(TO DO) Whenever a line of the data below holds the string "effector", copy that line.

(RAW DATA)

-- Opening Marker --

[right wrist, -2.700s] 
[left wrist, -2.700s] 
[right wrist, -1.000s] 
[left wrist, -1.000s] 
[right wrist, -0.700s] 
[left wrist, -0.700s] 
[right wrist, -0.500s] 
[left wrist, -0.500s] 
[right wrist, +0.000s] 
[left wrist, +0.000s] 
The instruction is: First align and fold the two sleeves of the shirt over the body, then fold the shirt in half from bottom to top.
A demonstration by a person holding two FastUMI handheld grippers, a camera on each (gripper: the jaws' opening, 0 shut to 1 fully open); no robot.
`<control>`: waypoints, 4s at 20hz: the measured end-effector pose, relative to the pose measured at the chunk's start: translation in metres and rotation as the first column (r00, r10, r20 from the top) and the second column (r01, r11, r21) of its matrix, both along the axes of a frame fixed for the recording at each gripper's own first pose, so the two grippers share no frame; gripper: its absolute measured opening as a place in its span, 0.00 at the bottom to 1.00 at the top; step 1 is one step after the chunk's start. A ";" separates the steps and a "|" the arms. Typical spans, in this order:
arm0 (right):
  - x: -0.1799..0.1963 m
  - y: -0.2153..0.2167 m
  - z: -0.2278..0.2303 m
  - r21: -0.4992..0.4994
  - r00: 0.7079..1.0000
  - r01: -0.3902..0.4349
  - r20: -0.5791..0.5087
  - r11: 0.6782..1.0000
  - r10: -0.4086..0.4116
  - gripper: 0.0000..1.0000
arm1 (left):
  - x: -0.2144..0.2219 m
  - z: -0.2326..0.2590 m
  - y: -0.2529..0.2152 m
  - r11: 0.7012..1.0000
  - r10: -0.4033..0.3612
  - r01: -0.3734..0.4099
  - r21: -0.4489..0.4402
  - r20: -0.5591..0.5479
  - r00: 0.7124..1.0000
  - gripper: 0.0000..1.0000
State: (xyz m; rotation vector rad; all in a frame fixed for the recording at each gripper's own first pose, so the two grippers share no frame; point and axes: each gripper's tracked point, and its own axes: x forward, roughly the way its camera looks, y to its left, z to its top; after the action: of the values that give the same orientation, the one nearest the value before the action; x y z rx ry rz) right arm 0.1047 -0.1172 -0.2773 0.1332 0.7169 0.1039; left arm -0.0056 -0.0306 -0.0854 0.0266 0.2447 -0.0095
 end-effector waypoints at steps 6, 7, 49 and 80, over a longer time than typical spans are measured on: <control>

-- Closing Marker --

(RESULT BELOW)
`<control>`: waypoints, 4s at 20hz: the measured end-effector pose, relative to the pose measured at the chunk's start: translation in metres and rotation as the first column (r00, r10, r20 from the top) and the second column (r01, r11, r21) of its matrix, both along the axes of a frame fixed for the recording at each gripper's own first pose, so the two grippers share no frame; gripper: its absolute measured opening as a place in its span, 0.00 at the bottom to 1.00 at the top; step 1 is one step after the chunk's start. A ";" separates the steps and a "|" the arms. Typical spans, in this order:
 end-effector waypoints at steps 6, 7, 49 and 80, over a longer time than typical spans are measured on: <control>

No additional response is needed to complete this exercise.